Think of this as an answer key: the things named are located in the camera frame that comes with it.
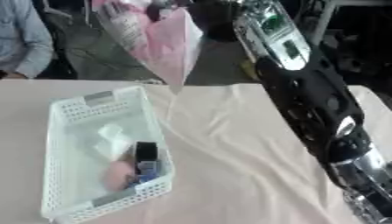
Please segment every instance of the basket handle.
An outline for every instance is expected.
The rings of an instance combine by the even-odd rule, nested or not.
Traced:
[[[84,101],[89,107],[95,107],[102,104],[115,102],[116,99],[112,91],[100,92],[97,94],[88,94],[84,96]]]
[[[124,191],[114,192],[114,193],[111,193],[110,195],[101,197],[99,199],[94,199],[93,206],[94,207],[101,207],[101,206],[107,205],[109,203],[112,203],[114,201],[118,201],[118,200],[130,197],[130,196],[133,196],[136,193],[137,193],[137,191],[136,191],[135,187],[130,187]]]

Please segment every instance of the green component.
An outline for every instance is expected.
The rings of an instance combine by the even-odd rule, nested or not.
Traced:
[[[280,15],[273,15],[267,18],[262,23],[262,30],[267,35],[271,35],[278,32],[284,26],[284,18]]]

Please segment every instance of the metal robot part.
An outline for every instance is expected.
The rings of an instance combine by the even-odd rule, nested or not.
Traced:
[[[282,81],[290,79],[291,74],[287,71],[297,71],[296,75],[305,71],[312,49],[284,7],[274,0],[244,0],[241,5],[244,11],[234,21],[234,31],[251,61],[256,63],[265,57],[272,59],[286,71]],[[354,98],[348,98],[340,100],[354,101]],[[290,113],[279,110],[283,115]],[[325,153],[333,151],[334,158],[326,156],[323,167],[332,181],[343,189],[346,203],[364,223],[392,223],[391,170],[361,125],[350,115],[339,122],[337,129],[332,130],[332,146],[325,147]]]

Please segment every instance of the person's arm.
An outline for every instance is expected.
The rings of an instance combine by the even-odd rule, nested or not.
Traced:
[[[17,28],[27,46],[24,59],[7,78],[35,78],[47,68],[53,56],[53,41],[31,0],[12,0]]]

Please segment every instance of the plastic bag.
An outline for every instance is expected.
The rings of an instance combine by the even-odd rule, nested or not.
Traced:
[[[146,13],[152,4],[162,6],[156,22]],[[93,0],[93,10],[105,30],[177,93],[199,57],[203,32],[186,9],[165,5],[169,4],[152,0]]]

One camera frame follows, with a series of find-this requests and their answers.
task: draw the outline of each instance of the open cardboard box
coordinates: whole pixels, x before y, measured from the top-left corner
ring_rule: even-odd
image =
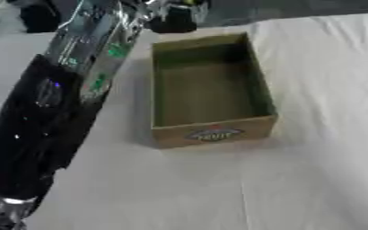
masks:
[[[161,148],[268,137],[276,109],[247,33],[153,44]]]

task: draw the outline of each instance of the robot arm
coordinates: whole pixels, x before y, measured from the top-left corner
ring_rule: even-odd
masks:
[[[0,229],[24,229],[67,168],[143,28],[188,32],[206,0],[89,0],[57,30],[0,111]]]

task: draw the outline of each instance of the box label
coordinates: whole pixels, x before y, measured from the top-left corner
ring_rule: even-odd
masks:
[[[231,128],[211,128],[207,130],[199,130],[187,136],[187,139],[199,140],[204,142],[222,141],[243,133],[240,129]]]

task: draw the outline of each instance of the white table
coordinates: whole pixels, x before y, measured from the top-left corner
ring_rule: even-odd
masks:
[[[191,36],[223,31],[250,33],[280,114],[272,138],[149,147],[149,44],[183,35],[146,32],[30,229],[368,230],[368,14]],[[0,39],[0,104],[51,37]]]

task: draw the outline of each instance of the table surface
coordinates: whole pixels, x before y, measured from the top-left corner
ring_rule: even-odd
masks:
[[[247,31],[280,119],[260,142],[150,146],[150,43]],[[0,39],[0,105],[53,34]],[[368,229],[368,14],[145,32],[31,229]]]

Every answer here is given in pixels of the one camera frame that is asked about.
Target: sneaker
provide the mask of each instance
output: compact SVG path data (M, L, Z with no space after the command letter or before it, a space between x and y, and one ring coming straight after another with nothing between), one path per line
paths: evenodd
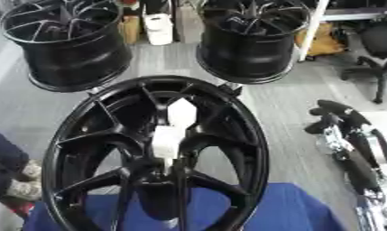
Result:
M41 184L38 181L20 182L12 180L6 195L28 201L36 201L41 199Z
M29 162L24 166L22 174L30 178L30 180L41 179L41 166L35 160L29 160Z

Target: blue table cover
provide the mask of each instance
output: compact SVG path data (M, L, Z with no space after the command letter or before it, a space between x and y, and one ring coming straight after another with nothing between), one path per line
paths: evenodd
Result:
M109 231L116 195L88 197L87 213L102 230ZM212 190L193 189L189 203L189 230L199 231L214 223L229 206L229 200ZM36 204L23 231L60 231L43 203ZM134 197L124 218L127 231L169 231L162 222L147 217ZM330 209L290 183L270 183L245 231L342 231Z

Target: black alloy wheel
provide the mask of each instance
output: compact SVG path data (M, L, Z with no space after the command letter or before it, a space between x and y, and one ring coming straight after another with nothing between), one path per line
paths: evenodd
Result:
M292 68L294 35L309 21L300 0L207 0L198 11L205 25L198 63L242 84L284 77Z
M5 36L23 48L30 81L58 92L98 87L132 58L118 31L123 10L113 0L39 0L1 20Z
M163 161L152 154L152 133L156 125L168 124L167 107L180 98L197 108L197 121L187 129L170 173L164 174ZM238 186L195 170L201 151L209 146L219 147L233 164ZM121 155L122 166L95 175L114 149ZM180 230L187 231L190 190L206 188L227 196L231 207L205 230L236 231L256 209L268 174L263 131L238 99L201 80L156 76L115 84L75 108L46 152L43 199L63 230L108 230L88 218L85 197L92 189L117 185L121 189L110 230L123 230L128 202L136 193L150 217L178 218ZM164 200L174 207L150 209L150 203Z

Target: person
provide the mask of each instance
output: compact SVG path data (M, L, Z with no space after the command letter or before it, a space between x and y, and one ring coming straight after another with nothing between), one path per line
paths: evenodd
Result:
M41 198L41 166L0 134L0 198Z

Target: trousers
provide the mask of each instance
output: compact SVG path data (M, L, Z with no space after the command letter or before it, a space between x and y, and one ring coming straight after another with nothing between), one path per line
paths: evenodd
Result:
M9 189L12 178L22 172L29 155L0 134L0 197Z

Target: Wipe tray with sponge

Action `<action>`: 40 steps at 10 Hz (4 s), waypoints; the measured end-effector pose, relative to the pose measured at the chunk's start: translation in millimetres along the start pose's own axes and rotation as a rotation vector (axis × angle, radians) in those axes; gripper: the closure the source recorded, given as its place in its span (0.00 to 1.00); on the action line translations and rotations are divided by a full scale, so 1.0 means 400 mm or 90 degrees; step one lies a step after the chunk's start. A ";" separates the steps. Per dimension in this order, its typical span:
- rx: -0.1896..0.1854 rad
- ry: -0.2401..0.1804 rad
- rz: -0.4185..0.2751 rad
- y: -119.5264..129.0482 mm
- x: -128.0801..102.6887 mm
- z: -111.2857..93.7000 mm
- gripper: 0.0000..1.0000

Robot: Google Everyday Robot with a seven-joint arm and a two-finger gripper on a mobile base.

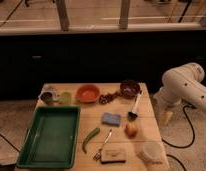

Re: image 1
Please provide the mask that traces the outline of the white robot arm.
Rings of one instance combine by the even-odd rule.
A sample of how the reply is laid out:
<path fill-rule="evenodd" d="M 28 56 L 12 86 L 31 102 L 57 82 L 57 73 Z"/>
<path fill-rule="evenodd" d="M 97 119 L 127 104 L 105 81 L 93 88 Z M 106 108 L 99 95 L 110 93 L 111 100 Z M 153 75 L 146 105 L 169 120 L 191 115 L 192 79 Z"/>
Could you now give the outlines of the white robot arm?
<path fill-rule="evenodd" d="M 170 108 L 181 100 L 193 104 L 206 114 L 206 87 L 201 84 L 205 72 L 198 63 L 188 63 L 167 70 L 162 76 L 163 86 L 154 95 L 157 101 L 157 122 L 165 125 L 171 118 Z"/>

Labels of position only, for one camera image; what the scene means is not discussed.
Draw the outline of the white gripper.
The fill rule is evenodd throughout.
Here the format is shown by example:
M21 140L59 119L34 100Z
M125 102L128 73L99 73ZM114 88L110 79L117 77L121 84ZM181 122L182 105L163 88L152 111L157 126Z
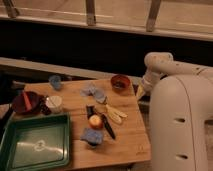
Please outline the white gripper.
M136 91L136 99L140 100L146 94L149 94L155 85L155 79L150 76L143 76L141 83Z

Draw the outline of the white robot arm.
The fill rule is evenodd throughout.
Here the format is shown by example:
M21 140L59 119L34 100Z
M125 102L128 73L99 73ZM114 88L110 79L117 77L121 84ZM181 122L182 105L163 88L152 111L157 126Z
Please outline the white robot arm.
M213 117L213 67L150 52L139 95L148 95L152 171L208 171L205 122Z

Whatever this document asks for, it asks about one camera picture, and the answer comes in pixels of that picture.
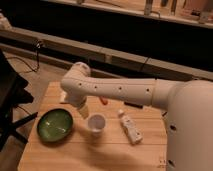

Task brief:
The answer must be every line of the listing that holds the word "frame".

Response below:
Think of this as an answer key: the things named are located in the camera frame that comes with it.
One camera frame follows, with a series of find-this requests and their answers.
Every answer here is given in pixels of the one camera frame that is asked about.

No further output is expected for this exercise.